■ REQUIRED ACTION ■
From the line with "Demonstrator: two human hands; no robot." to the line with "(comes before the", retype every line exactly, including those two, and leave out the rest of the data below.

■ DATA SECTION ■
◇ ◇ ◇ ◇
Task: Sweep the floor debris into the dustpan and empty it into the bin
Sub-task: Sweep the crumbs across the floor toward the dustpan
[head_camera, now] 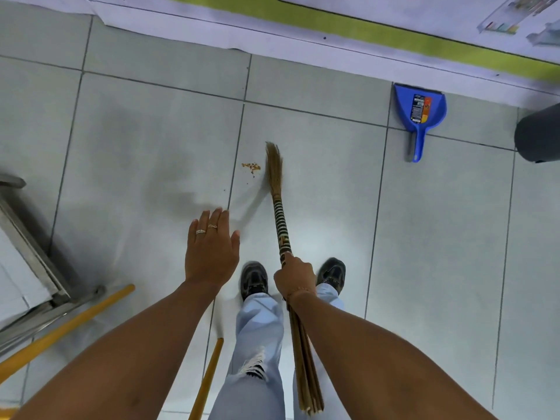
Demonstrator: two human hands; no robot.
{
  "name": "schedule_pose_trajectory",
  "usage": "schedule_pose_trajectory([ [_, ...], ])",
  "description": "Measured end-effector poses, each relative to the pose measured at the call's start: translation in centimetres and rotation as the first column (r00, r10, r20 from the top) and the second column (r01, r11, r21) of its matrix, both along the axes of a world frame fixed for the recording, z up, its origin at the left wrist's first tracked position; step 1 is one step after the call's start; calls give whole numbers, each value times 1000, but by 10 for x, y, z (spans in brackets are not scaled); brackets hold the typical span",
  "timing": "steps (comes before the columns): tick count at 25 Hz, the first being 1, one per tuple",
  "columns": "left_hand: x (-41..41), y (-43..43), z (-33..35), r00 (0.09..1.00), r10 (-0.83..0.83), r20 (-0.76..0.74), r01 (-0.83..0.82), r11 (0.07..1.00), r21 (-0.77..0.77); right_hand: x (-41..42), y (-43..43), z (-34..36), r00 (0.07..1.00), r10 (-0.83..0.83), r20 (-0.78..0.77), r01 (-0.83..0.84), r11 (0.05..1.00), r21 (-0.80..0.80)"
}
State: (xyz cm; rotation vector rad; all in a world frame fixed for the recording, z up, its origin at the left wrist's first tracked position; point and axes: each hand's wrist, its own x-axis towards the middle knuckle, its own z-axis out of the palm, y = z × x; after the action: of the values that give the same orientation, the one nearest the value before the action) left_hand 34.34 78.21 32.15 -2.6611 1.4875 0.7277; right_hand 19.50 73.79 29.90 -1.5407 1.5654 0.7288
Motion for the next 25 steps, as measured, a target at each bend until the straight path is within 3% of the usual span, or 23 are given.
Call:
schedule_pose_trajectory([
  [6,-6,-7,-2,1000,25,-3,-26,999,-36,-32,-29,17,1000,-2,6,3,983,-186],
  [10,-4,-12,-11,1000,3,-12,-4,999,-34,-23,-85,-6,991,-8,-131,-7,993,-117],
  [18,8,-22,-13,1000,16,-8,-16,999,-34,32,-110,-15,965,248,-89,-256,961,-102],
  [25,0,-16,-6,1000,22,12,-21,999,-36,-37,-91,3,846,511,-156,-528,843,-102],
])
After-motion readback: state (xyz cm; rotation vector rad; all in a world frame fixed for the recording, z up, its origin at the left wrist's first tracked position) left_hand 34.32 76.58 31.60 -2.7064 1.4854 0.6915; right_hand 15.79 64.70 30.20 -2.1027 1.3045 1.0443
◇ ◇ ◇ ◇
■ RESPONSE TO THIS TASK ■
Demonstrator: two human hands; no robot.
{
  "name": "schedule_pose_trajectory",
  "usage": "schedule_pose_trajectory([ [_, ...], ])",
  "description": "Measured end-effector poses, each relative to the pose measured at the call's start: translation in centimetres and rotation as the first column (r00, r10, r20 from the top) and the second column (r01, r11, r21) of its matrix, both along the axes of a world frame fixed for the recording, z up, its origin at the left wrist's first tracked position; step 1 is one step after the call's start; calls give whole numbers, each value times 1000, but by 10 for x, y, z (spans in brackets are not scaled); brackets hold the typical span",
  "timing": "steps (comes before the columns): tick count at 25 Hz, the first being 1, one per tuple",

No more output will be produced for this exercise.